Generally, compounds of the composition SinH2n or SinH2n+2 with n>1 are designated as polysilanes in the sense of the invention. Polysilanes can contain linear Sin chains and/or Sin rings and can include chain branchings.
Polysilanes of the composition SinH2n or SinH2n+2 with n>10, preferably with n>12, are designated as high-molecular polysilanes or polysilanes with high-molecular masses in the sense of the invention. This corresponds to molar weights of more than 350 g/mol.
Mixtures of polysilanes the individual components of which are solid at ambient temperature are designated as solid mixtures of polysilanes.
As boiling in the sense of the invention a condition is designated at which the vapor pressure of a substance corresponds to the applied process pressure, as boiling point in the sense of the invention a temperature is designated according to which the vapor pressure of a substance reaches the applied process pressure. The substance can be present in liquid or in solid form at the boiling point and during the boiling. This includes expressively the sublimation, i.e. the direct transition from solids into the gaseous condition. If the decomposition temperature of a substance is reached before the same begins to boil the boiling point of the substance at the applied process pressure is the temperature according to which the substance would theoretically boil emanating from the vapor pressure curve of the substance.

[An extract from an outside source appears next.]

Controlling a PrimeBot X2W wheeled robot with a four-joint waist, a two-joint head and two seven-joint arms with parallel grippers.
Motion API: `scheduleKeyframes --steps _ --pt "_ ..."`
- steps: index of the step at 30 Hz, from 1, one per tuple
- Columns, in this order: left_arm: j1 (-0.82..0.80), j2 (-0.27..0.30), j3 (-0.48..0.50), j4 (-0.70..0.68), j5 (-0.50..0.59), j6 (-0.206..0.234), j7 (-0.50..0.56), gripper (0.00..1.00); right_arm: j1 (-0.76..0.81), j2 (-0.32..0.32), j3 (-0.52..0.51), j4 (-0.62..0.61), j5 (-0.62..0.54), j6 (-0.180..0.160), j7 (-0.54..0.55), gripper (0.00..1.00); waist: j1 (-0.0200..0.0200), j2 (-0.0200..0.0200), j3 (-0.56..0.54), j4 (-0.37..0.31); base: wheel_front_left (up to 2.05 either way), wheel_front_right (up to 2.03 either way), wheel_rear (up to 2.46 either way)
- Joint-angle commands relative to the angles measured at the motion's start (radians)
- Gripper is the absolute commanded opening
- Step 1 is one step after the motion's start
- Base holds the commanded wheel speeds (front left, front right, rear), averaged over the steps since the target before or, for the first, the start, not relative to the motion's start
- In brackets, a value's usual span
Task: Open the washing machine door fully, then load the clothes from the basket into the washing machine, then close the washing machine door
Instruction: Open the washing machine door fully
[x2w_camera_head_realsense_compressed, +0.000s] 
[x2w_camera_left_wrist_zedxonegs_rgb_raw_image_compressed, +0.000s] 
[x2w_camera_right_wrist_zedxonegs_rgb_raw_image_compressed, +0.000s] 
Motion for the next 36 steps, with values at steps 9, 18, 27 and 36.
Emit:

Hydrogen-substituted polysilanes with high boiling points are suited for the generation of silicon layers or silicon structures since solutions of the polysilanes in solvents with lower boiling point than that of the solved polysilanes can be intentionally applied, the solvent can be removed and the remaining high-boiling polysilanes can be decomposed to obtain silicon by a suitable processing (Nature 2006, 440, 783-786). The EP 1087428 A1 describes that solutions of polysilanes can be applied in a defined manner by ink jet methods in order to obtain silicon structures. The EP 1085579 A1 discloses that such solutions can be areally applied by suitable methods in order to generate thin films from silicon. The EP 1357154 A1 discloses that a special advantage of the use of high-molecular polysilanes compared with polysilanes with low boiling points resides in the possibility of a process management near normal pressure and the avoidance of CVD methods. Simultaneously, high-molecular polysilanes can be handled safer than low-molecular polysilanes since they have a slighter tendency for self-ignition on account of their lower vapor pressure and lower reactivity with air. A disadvantage of the method described in EP 1357154 A1 for the production of the polysilane mixtures used according to the prior art is the extensive multi-step process according to which at first low-molecular polysilanes are synthesized which thereafter are partly subjected to a photochemical chain prolongation in order to obtain a usable polysilane mixture with high-boiling portions. During the processing low-boiling polysilanes are lost by evaporation or have to be separated from the high-boiling portions by suitable separation methods prior to the processing of the polysilane mixture. The alternative production of polysilanes described in GB 2077710 A by the reaction of halogensilanes SiHmX4-m with a stoichiometric excess of alkali metals generates polysilanes not soluble in THF with undefined chain length the solubility and thermal behavior of which are not described. For the production of polysilanes with an empiric composition near (SiH2)n the use of H2SiCl2 is necessary which is not stable with respect to dismutation so that during a storing process self-igniting SiH4 is generated, too. Furthermore, alkali metals are comparably expensive reduction agents.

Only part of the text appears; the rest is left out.